Activity:
Retype the following records exactly and exclude the pictures.

[Saved entries]
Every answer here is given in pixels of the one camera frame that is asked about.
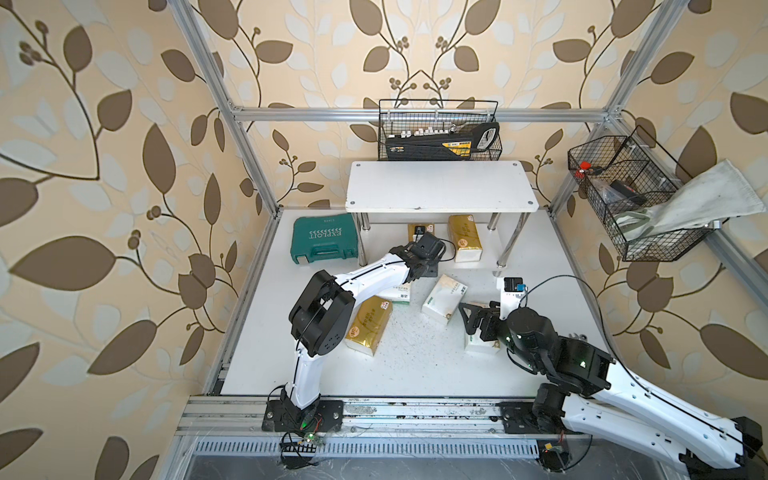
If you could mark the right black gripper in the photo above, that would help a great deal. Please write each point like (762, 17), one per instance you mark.
(492, 317)

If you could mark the white tissue pack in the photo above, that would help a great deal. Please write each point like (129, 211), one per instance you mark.
(444, 299)
(474, 344)
(397, 294)

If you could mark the gold tissue pack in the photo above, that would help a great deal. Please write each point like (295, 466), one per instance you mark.
(369, 325)
(464, 235)
(416, 231)

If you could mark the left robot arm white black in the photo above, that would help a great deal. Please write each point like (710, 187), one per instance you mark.
(322, 314)

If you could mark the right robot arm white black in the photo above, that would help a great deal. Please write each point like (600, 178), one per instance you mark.
(587, 391)

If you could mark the white two-tier shelf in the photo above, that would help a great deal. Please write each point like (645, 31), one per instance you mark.
(498, 188)

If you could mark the green plastic tool case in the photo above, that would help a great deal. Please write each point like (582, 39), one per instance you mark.
(324, 238)

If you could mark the black yellow tool box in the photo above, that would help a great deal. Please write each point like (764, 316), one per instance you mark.
(475, 142)

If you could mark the white cloth rag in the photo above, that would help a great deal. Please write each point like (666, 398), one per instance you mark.
(718, 193)

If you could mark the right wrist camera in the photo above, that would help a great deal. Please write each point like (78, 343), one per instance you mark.
(512, 291)

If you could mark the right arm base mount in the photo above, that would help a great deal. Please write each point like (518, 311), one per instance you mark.
(517, 418)

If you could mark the back black wire basket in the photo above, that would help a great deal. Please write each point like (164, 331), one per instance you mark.
(439, 130)

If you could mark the black wire basket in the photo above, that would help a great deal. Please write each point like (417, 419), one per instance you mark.
(439, 130)
(622, 183)

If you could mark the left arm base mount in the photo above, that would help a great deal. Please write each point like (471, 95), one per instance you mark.
(320, 416)

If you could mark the right black wire basket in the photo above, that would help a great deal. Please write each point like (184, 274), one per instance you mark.
(622, 183)

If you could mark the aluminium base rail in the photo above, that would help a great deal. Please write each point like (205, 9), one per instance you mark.
(374, 427)

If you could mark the aluminium cage frame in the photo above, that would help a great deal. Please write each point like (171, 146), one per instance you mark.
(236, 116)

Written response:
Every answer here is given in pixels of the one camera frame that is asked about.
If you could mark the right black gripper in the photo above, that would help a great deal. Please write each point like (762, 17), one per instance you mark.
(492, 317)

If you could mark the white tissue pack in the photo above, that would help a great deal. Please write each point like (129, 211), one per instance you mark.
(444, 299)
(474, 344)
(397, 294)

If you could mark the gold tissue pack in the photo above, that would help a great deal. Please write each point like (295, 466), one per instance you mark.
(369, 325)
(464, 235)
(416, 231)

If you could mark the left robot arm white black in the photo above, that would help a great deal. Please write each point like (710, 187), one per instance you mark.
(322, 314)

If you could mark the right robot arm white black in the photo above, that would help a great deal. Please write each point like (600, 178), one per instance you mark.
(587, 391)

If you could mark the white two-tier shelf in the photo above, that would help a great deal. Please write each point like (645, 31), one per instance you mark.
(498, 188)

If you could mark the green plastic tool case in the photo above, that would help a great deal. Please write each point like (582, 39), one per instance you mark.
(324, 238)

If you could mark the black yellow tool box in the photo above, that would help a great deal. Please write each point like (764, 316), one per instance you mark.
(475, 142)

If you could mark the white cloth rag in the photo above, that would help a great deal. Please write each point like (666, 398), one per instance you mark.
(718, 193)

If you could mark the right wrist camera in the photo above, that would help a great deal. Please write each point like (78, 343), one per instance you mark.
(512, 291)

If you could mark the right arm base mount in the photo above, that would help a great deal. Please write each point like (518, 311), one per instance you mark.
(517, 418)

If you could mark the back black wire basket in the photo above, that would help a great deal. Please write each point like (164, 331), one per instance you mark.
(439, 130)

If you could mark the black wire basket in the photo above, that would help a great deal. Please write each point like (417, 419), one per instance you mark.
(439, 130)
(622, 183)

If you could mark the left arm base mount in the photo above, that would help a great deal. Please write each point like (471, 95), one per instance you mark.
(320, 416)

If you could mark the right black wire basket in the photo above, that would help a great deal. Please write each point like (184, 274), one per instance you mark.
(622, 183)

If you could mark the aluminium base rail in the photo above, that would help a great deal. Please write each point like (205, 9), one per instance you mark.
(374, 427)

If you could mark the aluminium cage frame in the photo above, that would help a great deal. Please write each point like (171, 146), one per instance you mark.
(236, 116)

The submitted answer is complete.